## Task statement
Up to and including the line containing "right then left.", please reproduce the lines of the listing below, starting from the top.

## Recorded information
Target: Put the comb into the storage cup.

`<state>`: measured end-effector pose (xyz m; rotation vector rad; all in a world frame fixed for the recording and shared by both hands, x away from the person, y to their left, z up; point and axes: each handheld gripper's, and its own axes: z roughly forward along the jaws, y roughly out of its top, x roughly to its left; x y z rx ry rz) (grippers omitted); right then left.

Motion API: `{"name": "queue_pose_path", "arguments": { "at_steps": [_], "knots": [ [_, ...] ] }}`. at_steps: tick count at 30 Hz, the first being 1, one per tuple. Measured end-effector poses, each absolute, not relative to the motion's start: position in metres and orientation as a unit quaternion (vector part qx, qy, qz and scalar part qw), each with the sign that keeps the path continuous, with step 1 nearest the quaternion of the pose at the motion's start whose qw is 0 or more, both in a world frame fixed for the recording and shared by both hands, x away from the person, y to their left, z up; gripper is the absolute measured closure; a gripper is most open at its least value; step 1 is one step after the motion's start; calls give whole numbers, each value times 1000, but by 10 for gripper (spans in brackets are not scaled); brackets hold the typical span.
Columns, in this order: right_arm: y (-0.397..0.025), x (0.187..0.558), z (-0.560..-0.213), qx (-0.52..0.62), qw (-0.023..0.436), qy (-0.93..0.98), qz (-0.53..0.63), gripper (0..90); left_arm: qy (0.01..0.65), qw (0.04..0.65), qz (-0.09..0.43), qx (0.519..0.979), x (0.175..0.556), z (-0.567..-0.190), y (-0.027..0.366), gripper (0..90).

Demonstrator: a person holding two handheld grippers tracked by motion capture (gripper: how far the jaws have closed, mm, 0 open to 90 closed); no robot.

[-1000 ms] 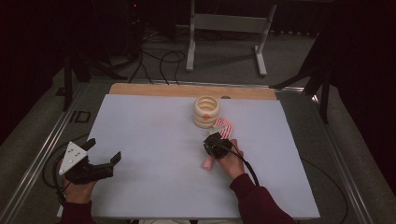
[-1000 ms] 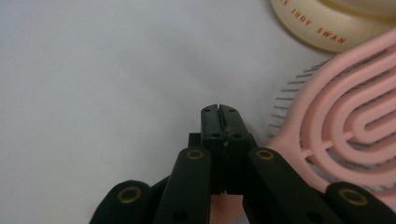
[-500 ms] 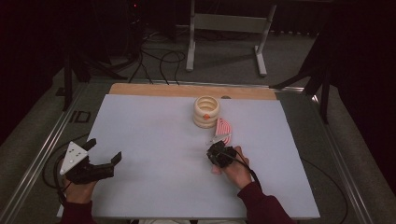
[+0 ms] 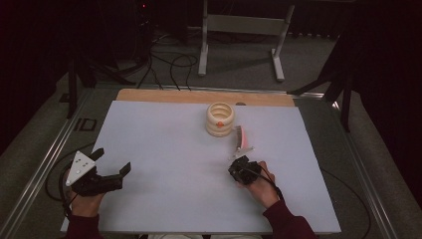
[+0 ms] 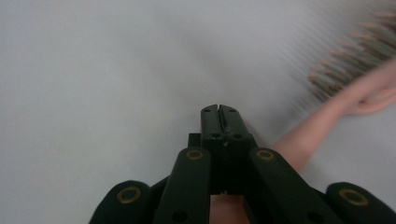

## Result of this exercise
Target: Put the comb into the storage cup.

`<state>`: measured end-effector pose (xyz m; rotation vector rad; all in a world frame fixed for the recording and shared by both hands, x away from the person, y to their left, z up; point and axes: each handheld gripper's, and its own axes: z roughly forward along the jaws, y roughly out of its top, x roughly to its left; x y z rx ry rz) (grippers omitted); right then left.

This exercise has been fully answered.